A imagem lactente Não Invasora do tomografia de emissão (PET) de positrão pode permitir uma previsão mais adiantada da resposta de um paciente à quimioterapia para o cancro do ovário, de acordo com a pesquisa relatada na Sociedade Medicina Nuclear de 52nd Reunião Anual os 18-22 de junho em Toronto.

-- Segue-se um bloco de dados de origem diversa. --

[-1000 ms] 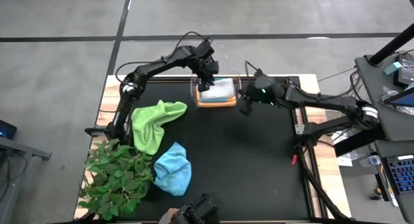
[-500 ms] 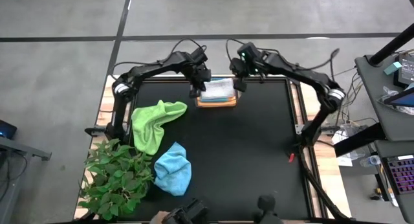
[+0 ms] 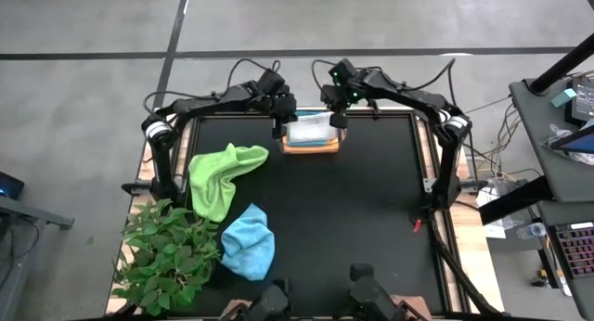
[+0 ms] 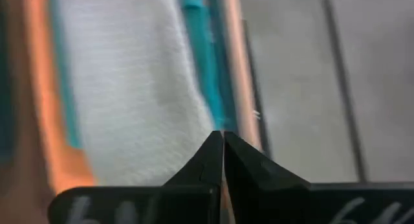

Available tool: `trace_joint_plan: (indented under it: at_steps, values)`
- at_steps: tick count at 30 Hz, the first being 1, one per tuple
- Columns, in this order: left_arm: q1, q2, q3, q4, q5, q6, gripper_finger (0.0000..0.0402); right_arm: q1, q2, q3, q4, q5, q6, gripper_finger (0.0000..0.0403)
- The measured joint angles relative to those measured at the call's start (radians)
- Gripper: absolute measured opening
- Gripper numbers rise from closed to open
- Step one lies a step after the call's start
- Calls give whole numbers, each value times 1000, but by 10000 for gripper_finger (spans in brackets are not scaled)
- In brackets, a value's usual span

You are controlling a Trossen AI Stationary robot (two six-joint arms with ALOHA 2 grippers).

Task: Fold microfiber towels
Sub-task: Put the gray microfiber cloth into the transparent bin

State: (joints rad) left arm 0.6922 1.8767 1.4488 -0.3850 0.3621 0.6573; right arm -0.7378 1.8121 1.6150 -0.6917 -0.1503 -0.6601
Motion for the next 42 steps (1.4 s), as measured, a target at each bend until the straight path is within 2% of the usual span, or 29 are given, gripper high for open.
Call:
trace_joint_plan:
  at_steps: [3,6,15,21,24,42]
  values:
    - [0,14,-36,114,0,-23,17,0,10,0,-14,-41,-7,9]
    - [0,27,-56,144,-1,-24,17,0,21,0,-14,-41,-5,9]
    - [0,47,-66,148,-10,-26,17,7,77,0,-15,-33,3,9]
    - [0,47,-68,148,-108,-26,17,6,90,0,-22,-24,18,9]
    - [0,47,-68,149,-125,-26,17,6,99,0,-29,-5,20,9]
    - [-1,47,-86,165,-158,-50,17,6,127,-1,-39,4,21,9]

O “ANIMAL DE ESTIMAÇÃO pôde ser uma ferramenta prometedora para a previsão adiantada da resposta à quimioterapia e particularizar o tratamento para pacientes,” Norbert notável Avril, chefe da divisão da medicina nuclear na Universidade do Centro Médico de Pittsburgh, Pittsburgh, Pa. “A revelação dos métodos novos que permitem uma monitoração mais adiantada da resposta ao tratamento é altamente relevante no ajuste clínico actual,” disse Avril, que executou o estudo na Universidade de Munich Técnica. “É importante identificar quanto antes a resposta à terapia de modo que as terapias ineficazes possam ser interrompidas. Os Pacientes que não estão respondendo a uma quimioterapia dada estão sofrendo não somente dos efeitos secundários desnecessários mas puderam ser oferecidos uns tratamentos potencial mais eficazes,” explicaram o autor superior “de FDG-PET Seqüencial para a Previsão da Sobrevivência que Segue a Quimioterapia de Neoadjuvant em Cancro do Ovário Avançado.”

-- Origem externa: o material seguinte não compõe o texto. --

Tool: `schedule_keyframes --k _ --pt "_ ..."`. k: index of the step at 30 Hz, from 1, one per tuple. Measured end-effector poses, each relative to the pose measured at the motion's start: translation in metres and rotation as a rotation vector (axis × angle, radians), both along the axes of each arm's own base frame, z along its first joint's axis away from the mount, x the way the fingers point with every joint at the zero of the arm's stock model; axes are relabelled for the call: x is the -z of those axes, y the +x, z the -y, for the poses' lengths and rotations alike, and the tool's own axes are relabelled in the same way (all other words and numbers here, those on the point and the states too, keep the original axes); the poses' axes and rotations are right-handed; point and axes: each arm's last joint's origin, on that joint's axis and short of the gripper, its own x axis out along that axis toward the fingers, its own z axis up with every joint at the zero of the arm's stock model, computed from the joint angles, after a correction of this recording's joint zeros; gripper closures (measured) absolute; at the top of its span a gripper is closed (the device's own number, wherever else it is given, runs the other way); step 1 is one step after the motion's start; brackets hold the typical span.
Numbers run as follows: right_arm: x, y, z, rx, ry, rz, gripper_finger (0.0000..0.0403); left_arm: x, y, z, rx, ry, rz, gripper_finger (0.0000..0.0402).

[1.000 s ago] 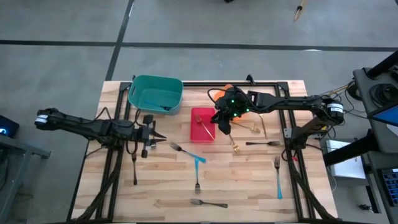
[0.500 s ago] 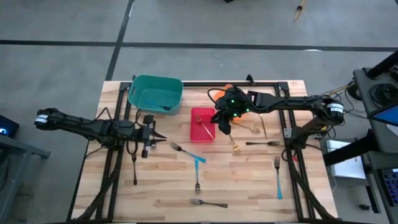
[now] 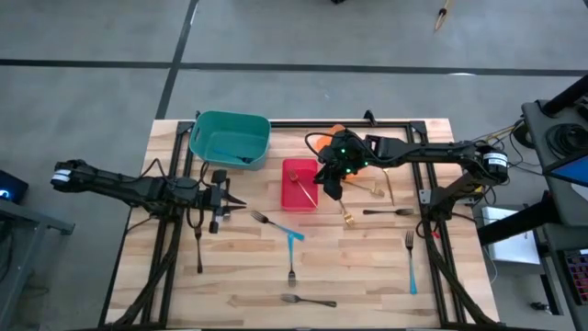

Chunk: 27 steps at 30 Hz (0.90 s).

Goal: Sort silverware by color (type)
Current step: Put the black fork into the orange bin

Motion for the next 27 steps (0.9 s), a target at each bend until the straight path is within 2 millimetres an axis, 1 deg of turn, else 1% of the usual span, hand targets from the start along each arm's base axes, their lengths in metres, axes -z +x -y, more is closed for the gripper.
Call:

O ANIMAL DE ESTIMAÇÃO de FDG pode identificar o cancro do ovário preliminar assim como o tumor espalhou na pelve e na cavidade abdominal. O ANIMAL DE ESTIMAÇÃO usa a glicose radiolabeled F-18-fluorodeoxyglucose análogo (FDG) para visualizar a actividade metabólica aumentada das células cancerosas. FDG é pegado por células cancerosas junto com a glicose, e a quantidade de FDG tomado acima de é medida com imagem lactente do ANIMAL DE ESTIMAÇÃO. Os pesquisadores encontraram que há quase nenhuma diminuição na actividade metabólica de tumores deresposta, mas há uma diminuição significativa no metabolismo da glicose em tumores de resposta já após o primeiro ciclo da quimioterapia.
O “Tomografia computorizada (CT) e a ressonância magnética (MRI) são usados tipicamente para avaliar a resposta à quimioterapia,” Avril explicado. “A diminuição no tamanho de tumor é o critério o mais importante a avaliar se a quimioterapia era bem sucedida. Ambas As modalidades da imagem lactente, CT e MRI, têm determinadas limitações em locais do tumor da imagem lactente no abdômen e na pelve. Mais importante, diversos ciclos da quimioterapia são geralmente necessários antes que o tamanho de tumor mude e os médicos o conhecerem se o tratamento era bem sucedido,” disserem. Estes resultados sugerem que o ANIMAL DE ESTIMAÇÃO seqüencial de FDG poderia ser usado para prever a resposta à quimioterapia neoadjuvant em cancro do ovário avançado da fase a partir após do primeiro ciclo da quimioterapia. Isto seria significativamente melhor do que com CT ou o MRI actual, disse Avril. Embora os resultados da equipa de investigação “excitassem,” Avril adicionou, “Nossos resultados precisa de ser confirmado por experimentações (multicentradas) em perspectiva maiores.”